### Work required
Only the pictures should be left out; write out all other data exactly.

[[ Dataset content, beginning ]]

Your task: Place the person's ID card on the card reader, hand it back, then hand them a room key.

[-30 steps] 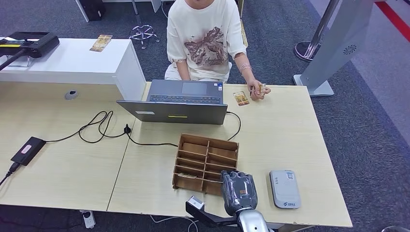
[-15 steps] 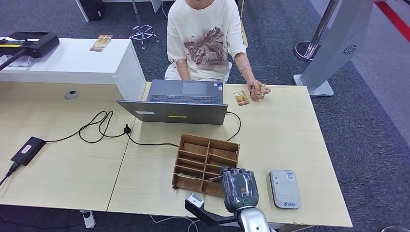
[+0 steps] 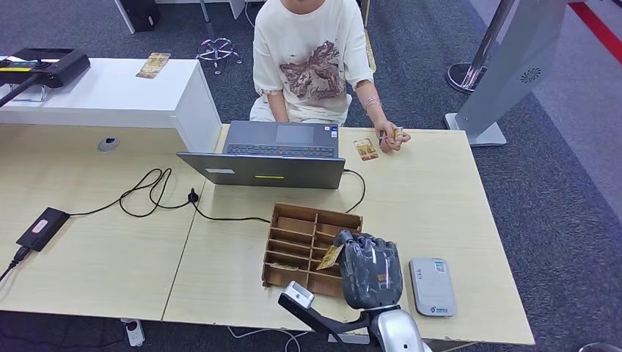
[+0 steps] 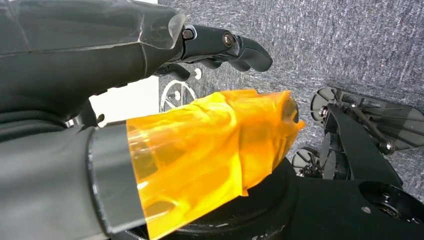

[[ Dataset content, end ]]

### Answer space
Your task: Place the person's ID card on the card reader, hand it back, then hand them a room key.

[-30 steps] 
[-15 steps] 
[+0 steps] 
[+0 steps] 

What this exercise required has been given in full.